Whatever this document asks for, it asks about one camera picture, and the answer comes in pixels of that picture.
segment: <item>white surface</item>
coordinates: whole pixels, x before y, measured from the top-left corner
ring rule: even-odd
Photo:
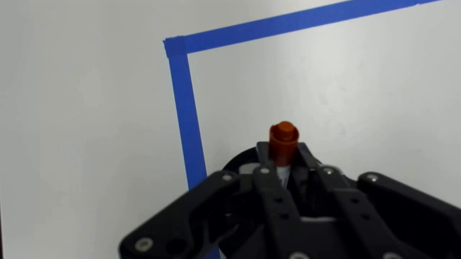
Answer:
[[[165,38],[326,3],[0,2],[6,259],[117,258],[187,191]],[[210,170],[293,120],[345,173],[391,173],[461,205],[460,8],[194,55]]]

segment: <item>orange object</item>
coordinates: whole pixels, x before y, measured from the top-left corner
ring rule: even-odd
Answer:
[[[277,168],[287,168],[293,163],[299,139],[300,133],[290,121],[283,121],[272,127],[270,157]]]

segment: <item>white wall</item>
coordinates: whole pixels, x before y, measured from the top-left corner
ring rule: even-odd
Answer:
[[[187,191],[165,38],[328,3],[4,0],[6,258],[117,258],[125,235]],[[192,55],[210,170],[290,119],[326,163],[461,205],[457,9],[446,0]],[[282,109],[253,107],[261,97]]]

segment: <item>blue tape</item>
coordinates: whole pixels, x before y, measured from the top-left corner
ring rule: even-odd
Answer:
[[[171,61],[171,73],[174,80],[176,111],[181,127],[189,188],[192,189],[198,186],[204,179],[207,179],[201,127],[188,61],[189,54],[433,2],[439,0],[351,0],[257,22],[228,27],[217,31],[166,39],[165,48]],[[215,251],[208,258],[220,258],[220,255]]]

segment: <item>orange cylinder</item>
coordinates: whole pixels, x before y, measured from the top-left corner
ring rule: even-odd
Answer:
[[[300,133],[290,121],[283,121],[272,127],[270,159],[277,168],[287,168],[293,163],[299,147]]]

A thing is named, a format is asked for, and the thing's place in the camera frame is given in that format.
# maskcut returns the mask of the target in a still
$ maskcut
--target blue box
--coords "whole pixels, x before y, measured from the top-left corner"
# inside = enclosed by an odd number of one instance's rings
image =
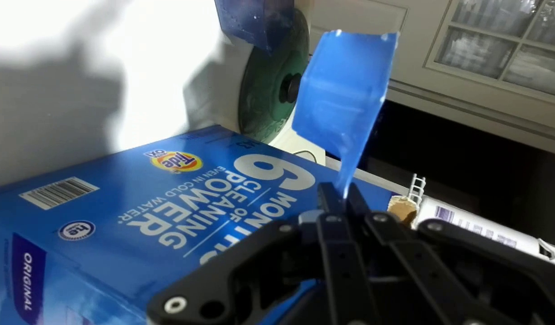
[[[146,323],[153,295],[336,172],[220,127],[0,188],[0,323]],[[358,183],[372,210],[392,193]]]

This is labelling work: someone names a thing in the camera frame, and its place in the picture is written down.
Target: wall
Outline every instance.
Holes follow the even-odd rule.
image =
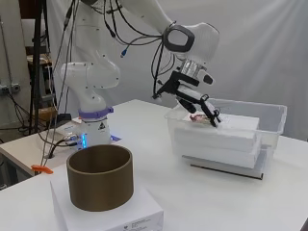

☆ ☆ ☆ ☆

All of the listing above has to be reproduced exactly, though without its images.

Whatever this document asks for, it asks about one camera picture, and the answer comes in pixels of that picture.
segment: <item>white surface</item>
coordinates: whole pixels, x before y, measured from the top-left corner
ring rule: even-odd
Photo:
Answer:
[[[165,38],[326,3],[0,2],[6,259],[117,258],[187,191]],[[210,170],[293,120],[345,173],[391,173],[461,205],[460,8],[194,55]]]

segment: <item>orange object</item>
coordinates: whole pixels, x before y, measured from the top-left corner
ring rule: even-odd
Answer:
[[[277,168],[287,168],[293,163],[299,139],[300,133],[290,121],[283,121],[272,127],[270,157]]]

segment: <item>white wall</item>
coordinates: whole pixels, x before y, measured from the top-left corner
ring rule: even-odd
Answer:
[[[187,191],[165,38],[328,3],[4,0],[6,258],[117,258],[125,235]],[[192,55],[210,170],[290,119],[326,163],[461,205],[457,9],[446,0]],[[282,109],[253,107],[261,97]]]

segment: <item>blue tape</item>
coordinates: whole pixels, x before y, measured from the top-left corner
ring rule: even-odd
Answer:
[[[171,61],[171,73],[174,80],[176,111],[181,127],[189,188],[192,189],[198,186],[204,179],[207,179],[201,127],[188,61],[189,54],[433,2],[439,0],[351,0],[257,22],[228,27],[217,31],[166,39],[165,48]],[[215,251],[208,258],[220,258],[220,255]]]

segment: <item>orange cylinder</item>
coordinates: whole pixels, x before y, measured from the top-left corner
ring rule: even-odd
Answer:
[[[300,133],[290,121],[283,121],[272,127],[270,159],[277,168],[287,168],[293,163],[299,147]]]

A thing is named, a format is asked for, and the thing's place in the camera frame is given in that format.
# maskcut returns the mask of the target in a still
$ maskcut
--target blue box
--coords "whole pixels, x before y, measured from the top-left corner"
# inside = enclosed by an odd number of one instance's rings
image =
[[[146,323],[153,295],[336,172],[220,127],[0,188],[0,323]],[[358,183],[372,210],[392,193]]]

This is labelling work: someone names a thing in the camera frame, and its place in the picture is written down.
Target: wall
Outline every instance.
Holes follow the even-odd rule.
image =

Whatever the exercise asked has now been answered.